Andy Cohen is really scraping the bottom of the reality TV barrel. The “Watch What Happens Live” host and “Real Housewives” producer has decided to go balls to the wall with a new unscripted "reality" series forthrightly titled “I Slept with a Celebrity.”

The show’s premise is exactly what it sounds like. Each episode will invite two commoners to the show to discuss the life-defining moment when their private parts touched those of a person who has been on television. Cohen is developing the show with Warner Horizon Television, Warner Bros’ unscripted TV branch, but it does not currently have a network home.

Cohen has a deal with NBC-Universal, giving the company first pick of any new shows he develops, making it possible that “I Slept With a Celebrity” could wind up on Bravo alongside “Watch What Happens Live.” But it’s just as likely that the show won’t be picked up by a network at all, considering its provocative dedication to airing celebrities’ private affairs. And if the show does make it to the air, it will risk attracting as many lawsuits as viewers.

Representatives for Warner Bros. declined to comment on “I Slept With a Celebrity” or any potential legal issues regarding the show.

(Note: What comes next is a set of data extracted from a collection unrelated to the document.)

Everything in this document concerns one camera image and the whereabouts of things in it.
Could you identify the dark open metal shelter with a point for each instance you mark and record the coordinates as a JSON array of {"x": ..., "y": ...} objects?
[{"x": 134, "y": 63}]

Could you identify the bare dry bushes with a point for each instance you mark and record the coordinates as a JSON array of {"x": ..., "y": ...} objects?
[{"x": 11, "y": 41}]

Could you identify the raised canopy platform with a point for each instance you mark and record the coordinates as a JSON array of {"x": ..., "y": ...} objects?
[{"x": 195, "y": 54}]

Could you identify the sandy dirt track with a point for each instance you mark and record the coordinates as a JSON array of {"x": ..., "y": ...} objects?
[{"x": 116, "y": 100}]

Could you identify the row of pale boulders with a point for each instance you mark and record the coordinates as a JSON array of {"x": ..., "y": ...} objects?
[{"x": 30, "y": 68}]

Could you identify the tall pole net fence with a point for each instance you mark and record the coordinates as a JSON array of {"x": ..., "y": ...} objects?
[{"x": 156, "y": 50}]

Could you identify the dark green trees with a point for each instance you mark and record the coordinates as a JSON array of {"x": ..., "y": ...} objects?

But it’s easy to speculate that the show’s producers could land in hot water, though maybe not for the most obvious reason.

While there is no telling how the producers will vet their guests or their stories, any celebrity who might sue for defamation would have to jump through a lot of legal hoops in order to win a case.

“Even if a statement is scandalous, a statement is not considered defamatory if it is true,” Rose Massary, sports and entertainment lawyer and associate attorney at Romano Law, told IBTimes.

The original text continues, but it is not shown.